PESHAWAR, Pakistan —

Pakistani Christians rallied Monday to denounce the deadliest attack ever in this country against the religious minority as the death toll from the church bombings the day before climbed to 85.

Two suicide bombers blew themselves up amid hundreds of worshippers outside the historic All Saints Church in the northwestern city of Peshawar on Sunday.

A wing of the Pakistani Taliban claimed responsibility for the bombings, saying they would continue to target non-Muslims until the U.S. stops drone attacks in Pakistan.

The bombings raised new questions about the Pakistani government's push to strike a peace deal with the militants to end a decade-long insurgency that has killed thousands of people.

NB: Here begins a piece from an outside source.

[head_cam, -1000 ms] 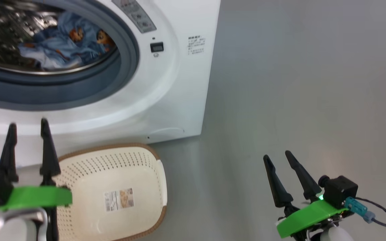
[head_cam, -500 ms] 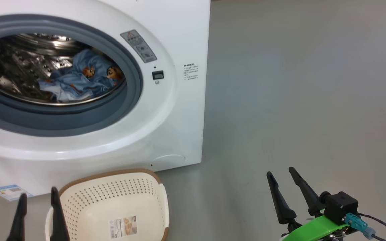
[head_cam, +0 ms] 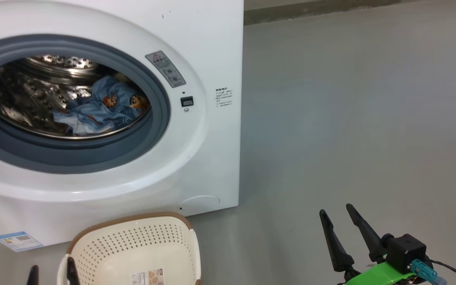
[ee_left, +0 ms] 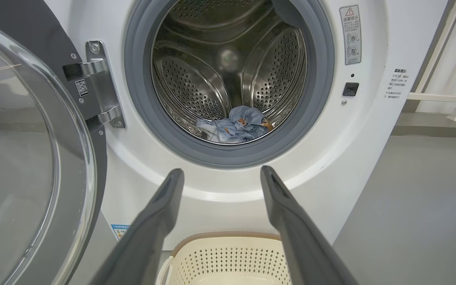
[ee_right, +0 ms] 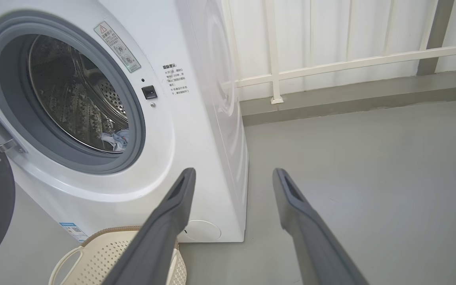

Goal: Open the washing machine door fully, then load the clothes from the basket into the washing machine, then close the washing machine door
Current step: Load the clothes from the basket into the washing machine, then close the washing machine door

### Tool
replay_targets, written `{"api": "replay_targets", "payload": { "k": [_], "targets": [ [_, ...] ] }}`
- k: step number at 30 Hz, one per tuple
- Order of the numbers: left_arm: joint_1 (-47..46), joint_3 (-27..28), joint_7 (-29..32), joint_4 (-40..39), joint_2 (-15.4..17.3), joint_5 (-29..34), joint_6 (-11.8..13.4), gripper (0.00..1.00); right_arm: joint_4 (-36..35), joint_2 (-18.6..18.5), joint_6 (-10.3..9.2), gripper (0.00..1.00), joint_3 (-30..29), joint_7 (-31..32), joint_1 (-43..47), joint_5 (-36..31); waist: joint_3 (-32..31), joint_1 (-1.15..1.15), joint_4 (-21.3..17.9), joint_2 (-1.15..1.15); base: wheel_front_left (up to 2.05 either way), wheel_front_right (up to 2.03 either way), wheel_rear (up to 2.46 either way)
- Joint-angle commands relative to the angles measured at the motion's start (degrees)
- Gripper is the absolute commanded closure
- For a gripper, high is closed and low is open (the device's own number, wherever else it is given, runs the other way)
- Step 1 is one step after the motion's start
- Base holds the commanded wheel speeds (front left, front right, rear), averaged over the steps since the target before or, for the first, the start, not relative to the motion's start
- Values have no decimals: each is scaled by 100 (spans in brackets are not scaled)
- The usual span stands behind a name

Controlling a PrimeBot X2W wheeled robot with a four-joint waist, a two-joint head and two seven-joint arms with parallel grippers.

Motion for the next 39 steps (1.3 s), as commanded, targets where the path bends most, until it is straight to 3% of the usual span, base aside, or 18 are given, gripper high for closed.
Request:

"What dialogue are we talking about? Peace with those who are killing innocent people," asked the head of the All Pakistan Minorities Alliance, Paul Bhatti, whose brother, a federal minister, was gunned down by an Islamic extremist in 2011.

The death toll reached 85, after seven more of those wounded in Peshawar died overnight, according to the commissioner of Peshawar, Sahibzada Anees.

Protesters blocked roads around the country, burning tires on one of the main roads into the capital, Islamabad, as they demanded government protection.

"Our people have been killed ... Nobody seems to bother about us. No one apprehended the killers," said Aqeel Masih, one of the protesters.

Clashes broke out between Christian protesters and Muslims Monday evening, leaving one person dead, in the southern port city of Karachi, according to Police Chief Shahid Hayat. He said police fired tear gas and guns in the air to try to disperse the crowd.

Missionary schools around the country were closed for three days, said Christian leader Nasir Gill.

Churches and other places important to the Christian community in Peshawar have been given extra security, said police official Noor Khan.

Many churches, as well as mosques and other religious institutions, already receive some type of police protection although many Christians say that is too little. A police officer stationed at the church where the suicide bombers attacked was killed.

Christians are a minority in Pakistan, where roughly 96 percent of the country's 180 million people is Muslim. The rest belong to other religions, including Christianity. Christians have often been attacked by Sunni Muslim militants, who view them as enemies of Islam.

Christians often face discrimination as well. They often find it difficult to get access to education or better jobs and are relegated to menial labor jobs such as collecting garbage or cleaning streets.

The U.S. State Department condemned the bombing, and said that the United States "remains concerned about continuing sectarian violence in Pakistan that has brought heartache to Sunnis, Shia, Christians, and members of other communities across the country."

In other violence, a bomb exploded Monday near a police patrol in southwestern Baluchistan province, killing four people, including three policemen, said police officer Abdullah Khan.

No one claimed responsibility for the attack. Baluchistan is home to both Islamic militants and nationalists fighting the government.